Bess placed a hand on each of Dorothy's shoulders, and kissed her brow where the angry red, already in doubt as to the propriety of its presence, was trying to steal away unnoticed.
"What have I done?" said Bess, as though repeating a query put by Dorothy. "Now I no more than found a wanderer, who loves you almost as dearly as you love him, and who would not see the way to go straight to you with his offer of a heart. He was for traveling miles and miles around, no one knows how many, by all kinds of hesitating roads. I stopped him and pointed cross-lots to you. That is my whole offense; and when you arrived, the wanderer, in a spirit of gratitude I entirely commend, was very properly mumbling over my hands."

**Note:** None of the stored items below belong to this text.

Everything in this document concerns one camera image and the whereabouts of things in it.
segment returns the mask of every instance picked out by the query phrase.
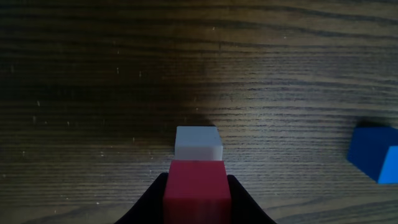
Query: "white cube's top face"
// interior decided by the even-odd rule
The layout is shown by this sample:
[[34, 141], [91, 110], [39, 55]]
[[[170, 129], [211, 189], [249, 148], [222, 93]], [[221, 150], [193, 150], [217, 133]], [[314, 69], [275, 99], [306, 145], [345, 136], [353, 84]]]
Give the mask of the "white cube's top face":
[[175, 146], [208, 147], [222, 146], [215, 126], [178, 126]]

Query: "red cube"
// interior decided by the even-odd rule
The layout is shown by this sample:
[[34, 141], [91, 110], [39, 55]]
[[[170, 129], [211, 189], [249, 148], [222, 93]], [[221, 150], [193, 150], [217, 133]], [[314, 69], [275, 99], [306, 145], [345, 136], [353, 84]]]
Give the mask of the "red cube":
[[165, 224], [229, 224], [231, 194], [223, 161], [172, 161], [163, 197]]

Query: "wood grain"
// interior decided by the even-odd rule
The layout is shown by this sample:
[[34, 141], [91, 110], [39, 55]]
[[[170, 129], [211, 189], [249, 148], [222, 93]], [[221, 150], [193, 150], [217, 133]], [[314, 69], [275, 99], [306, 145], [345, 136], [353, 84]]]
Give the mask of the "wood grain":
[[398, 125], [397, 1], [0, 5], [0, 223], [113, 223], [209, 124], [278, 223], [397, 223], [345, 159], [358, 121]]

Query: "blue block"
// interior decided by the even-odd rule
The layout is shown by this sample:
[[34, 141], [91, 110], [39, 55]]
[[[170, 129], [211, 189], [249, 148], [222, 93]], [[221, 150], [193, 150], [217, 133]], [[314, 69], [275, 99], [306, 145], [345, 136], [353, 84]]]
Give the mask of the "blue block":
[[355, 128], [347, 159], [379, 184], [398, 183], [398, 129]]

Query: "red cube's top face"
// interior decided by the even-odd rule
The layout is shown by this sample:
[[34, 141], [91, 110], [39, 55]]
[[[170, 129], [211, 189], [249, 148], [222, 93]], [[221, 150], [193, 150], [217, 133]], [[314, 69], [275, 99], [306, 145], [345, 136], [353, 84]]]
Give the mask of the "red cube's top face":
[[231, 199], [223, 161], [172, 161], [164, 199]]

Bess drew Dorothy into the room.
"There!" cried she, "I have done my utmost best for both. I shall now look after Mr. Fopling. Poor child, he has already been neglected too long!"
Bess, departing, left behind her two young people wondrously embarrassed. Richard had been plunged into a most craven condition; while Dorothy, head drooping like a flower gone to sleep, the flush creeping from her brow to her cheek, began to cry gently. Two large, round, woeful tears came slowly into the corners of her eyes, paused a moment as though to survey the world, and then ran timidly down, one on each side of her nose.
At this piteous sight, Richard became a hero. Being an extremist in all things, Richard, roused, caught Dorothy to his bosom—the first embrace since that blessed boot-heel evening in the Waldorf! He folded her in those Pict arms in most radical fashion, and kissed her—they were like unto glimpses of heaven, those kisses!—kissed her eyes, and her hair, and at last her lips, measuring one kiss from another with words of rapturous endearment, of which "heart's love" and "darling" were the most prudently cool. Richard refused to free Dorothy from out his arms, not that she struggled bitterly, and continued for full ten minutes in the utmost bliss and incoherency.